Hoy todos vivimos en constante zozobra y preocupación, evitamos llegar muy noche a nuestros hogares por el temor a un asalto, en las unidades de transporte no se sabe en qué momento los delincuentes se van a levantar de sus asientos para despojar a todos de sus pertenencias.

Si no hay seguridad, el estado, el país, pierden, se alejan las inversiones y el turismo, no se generan fuentes de empleo, todo es negativo con la inseguridad.

La delincuencia crece por una sola causa: el modelo económico no funciona, no da resultados, no genera beneficios para la gente, no genera una distribución justa de la riqueza, unos tienen mucho y otros no tienen nada.

El modelo económico ha sido generador de pobreza, violencia, inflación, deterioro ambiental, acumulación de riqueza en pocas manos, migración, pérdida de valores, desarticulación familiar y social, etcétera.

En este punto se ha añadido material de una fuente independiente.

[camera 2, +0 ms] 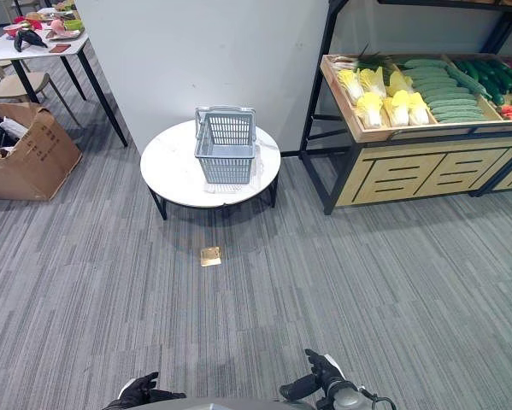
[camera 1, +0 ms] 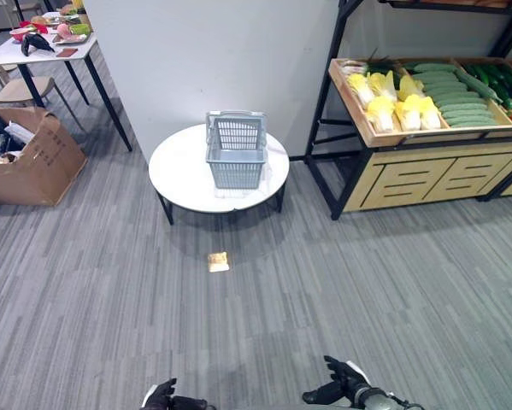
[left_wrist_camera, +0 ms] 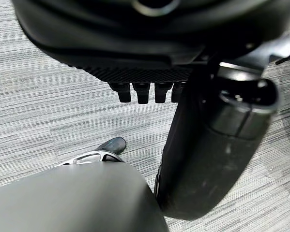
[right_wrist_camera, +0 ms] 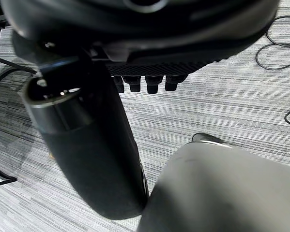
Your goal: Get the vegetables into the basket
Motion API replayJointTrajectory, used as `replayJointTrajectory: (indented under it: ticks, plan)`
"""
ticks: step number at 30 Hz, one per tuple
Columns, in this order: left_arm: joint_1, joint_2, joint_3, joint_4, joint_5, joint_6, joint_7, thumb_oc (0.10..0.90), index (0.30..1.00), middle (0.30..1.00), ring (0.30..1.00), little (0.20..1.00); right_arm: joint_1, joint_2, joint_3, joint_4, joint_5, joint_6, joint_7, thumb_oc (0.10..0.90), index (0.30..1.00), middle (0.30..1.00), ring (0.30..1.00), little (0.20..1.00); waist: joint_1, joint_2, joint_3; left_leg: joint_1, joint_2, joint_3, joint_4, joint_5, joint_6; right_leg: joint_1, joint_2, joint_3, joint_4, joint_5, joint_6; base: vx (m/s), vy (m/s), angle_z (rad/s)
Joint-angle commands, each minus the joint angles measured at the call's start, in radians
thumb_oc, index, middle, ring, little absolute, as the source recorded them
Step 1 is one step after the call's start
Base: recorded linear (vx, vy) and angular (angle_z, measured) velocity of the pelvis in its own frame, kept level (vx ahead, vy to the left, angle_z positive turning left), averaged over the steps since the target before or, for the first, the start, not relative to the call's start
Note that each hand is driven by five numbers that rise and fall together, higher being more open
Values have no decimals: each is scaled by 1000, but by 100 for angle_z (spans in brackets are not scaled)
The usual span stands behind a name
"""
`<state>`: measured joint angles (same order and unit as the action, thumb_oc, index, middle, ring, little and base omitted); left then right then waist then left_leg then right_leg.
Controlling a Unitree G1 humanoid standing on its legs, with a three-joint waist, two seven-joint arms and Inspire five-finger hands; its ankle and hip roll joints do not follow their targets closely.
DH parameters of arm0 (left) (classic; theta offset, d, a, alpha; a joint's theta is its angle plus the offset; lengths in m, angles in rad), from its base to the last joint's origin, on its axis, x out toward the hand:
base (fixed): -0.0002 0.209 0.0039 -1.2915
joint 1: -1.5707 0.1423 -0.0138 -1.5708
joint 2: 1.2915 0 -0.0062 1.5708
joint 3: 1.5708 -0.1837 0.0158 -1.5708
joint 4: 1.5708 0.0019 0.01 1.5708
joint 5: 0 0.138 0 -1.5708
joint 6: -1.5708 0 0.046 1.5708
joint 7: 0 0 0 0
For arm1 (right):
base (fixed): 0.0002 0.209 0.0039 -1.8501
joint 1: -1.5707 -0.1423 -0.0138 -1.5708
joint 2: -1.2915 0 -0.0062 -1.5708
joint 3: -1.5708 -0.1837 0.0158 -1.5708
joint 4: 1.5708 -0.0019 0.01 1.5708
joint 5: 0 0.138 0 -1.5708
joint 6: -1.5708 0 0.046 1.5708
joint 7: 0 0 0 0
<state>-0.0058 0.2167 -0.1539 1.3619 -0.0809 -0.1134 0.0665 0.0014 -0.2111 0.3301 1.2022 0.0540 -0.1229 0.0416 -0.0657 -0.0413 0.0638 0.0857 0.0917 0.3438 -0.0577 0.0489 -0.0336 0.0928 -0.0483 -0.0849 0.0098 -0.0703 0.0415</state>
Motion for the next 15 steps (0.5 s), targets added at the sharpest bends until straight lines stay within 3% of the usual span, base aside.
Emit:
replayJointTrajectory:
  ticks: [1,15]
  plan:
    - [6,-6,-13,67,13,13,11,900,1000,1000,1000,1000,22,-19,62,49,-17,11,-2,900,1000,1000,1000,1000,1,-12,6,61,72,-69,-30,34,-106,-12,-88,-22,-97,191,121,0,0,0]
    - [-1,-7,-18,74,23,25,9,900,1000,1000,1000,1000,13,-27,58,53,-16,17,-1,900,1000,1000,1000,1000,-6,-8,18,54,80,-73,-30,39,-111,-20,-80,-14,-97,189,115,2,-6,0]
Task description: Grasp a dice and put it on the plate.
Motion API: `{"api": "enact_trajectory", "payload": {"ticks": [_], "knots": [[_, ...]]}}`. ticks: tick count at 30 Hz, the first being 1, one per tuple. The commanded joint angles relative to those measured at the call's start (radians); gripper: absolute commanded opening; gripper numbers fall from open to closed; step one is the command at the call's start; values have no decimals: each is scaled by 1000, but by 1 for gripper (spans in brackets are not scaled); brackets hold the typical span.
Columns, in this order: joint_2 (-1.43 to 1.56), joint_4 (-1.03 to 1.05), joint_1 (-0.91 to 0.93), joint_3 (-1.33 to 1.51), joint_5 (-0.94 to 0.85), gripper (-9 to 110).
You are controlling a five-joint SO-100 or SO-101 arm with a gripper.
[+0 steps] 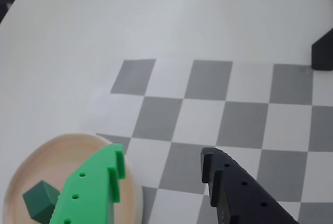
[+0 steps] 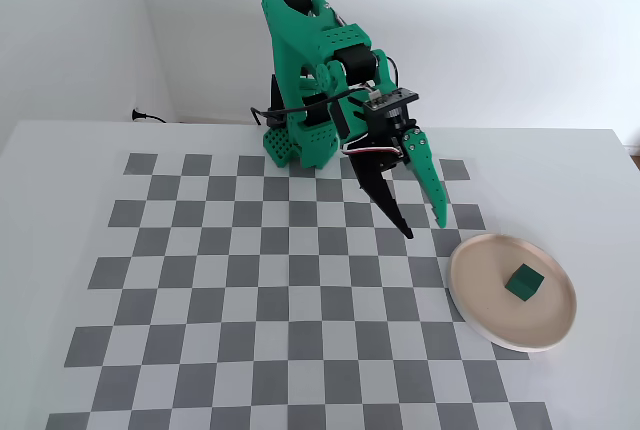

Este gobierno de López Obrador va en busca de un cambio de sistema económico, pero no es fácil hacer un cambio de la noche a la mañana, esto lleva tiempo.

Cambiar las cosas implica afectar los intereses de los poderosos grupos empresariales, de los políticos, de los millonarios líderes sindicales; significa quitarles recursos para aplicarlos en favor de los grandes grupos de población del país.

Por ejemplo, que la empresa Teléfonos de México esté en manos del hombre más rico del mundo, baje sus tarifas en telefonía residencial y celular, que se legisle para que la empresa no capte los miles de millones de pesos por ganancias cada año; obvio, una medida así para la empresa y muchas empresas reaccionarían contra el gobierno.

Otro ejemplo, que los salarios mínimos se incrementen de tal modo que el salario más bajo sea, por ejemplo, de 400 pesos diarios, lo que permitiría a una familia enfrentar mejor las cosas.

Que el gobierno tenga bajo su control los precios de todos los productos y servicios, de modo que todos estén al alcance de la población.

Que se capacite y se brinden recursos a todos los jóvenes que quieran iniciar un negocio que sea fuente de recursos para sus familias.

Que se garantice educación gratuita en todos los niveles educativos, desde el preescolar hasta la universidad, que nadie se quede sin la oportunidad de estudiar.

Que se impulse como nunca la producción del campo mediante incentivos, créditos blandos, impulso a proyectos productivos, capacitación, transformación, comercialización directa a los consumidores, subsidios, bajas tarifas en energía eléctrica y combustibles.

Que haya un seguro universal de salud que proporcione el Estado, con buenas instalaciones, buenos médicos, suficientes equipos y medicinas, suficiente personal capacitado.

Que se construyan más instalaciones deportivas en todo el país para que los niños y jóvenes hagan deporte.

Que se abran más bibliotecas y centros culturales en todos lados para que todo mundo tenga acceso.

Que se trabaje muy fuerte en el rescate del medio ambiente y defensa de la biodiversidad.

Todo eso y más va a frenar la delincuencia en un lapso no mayor de cinco años, cuando todo mundo esté ocupado en mil actividades, nadie va a pensar en cometer delitos, la buena educación y los apoyos del gobierno incidirán en eliminar de raíz la delincuencia.

Ya no será necesario que se cierren calles, se coloquen rejas, que golpeen a los delincuentes como hoy ocurre, ya no más violencia contra la violencia.

Un buen gobierno puede avanzar a la construcción de una buena y nueva sociedad en la que el único objetivo sea luchar por el bienestar de todos y la protección de la vida.

Parece sí, una utopía, pero de que se puede se puede, y no cuesta mucho, basta querer cambiar las cosas y ya.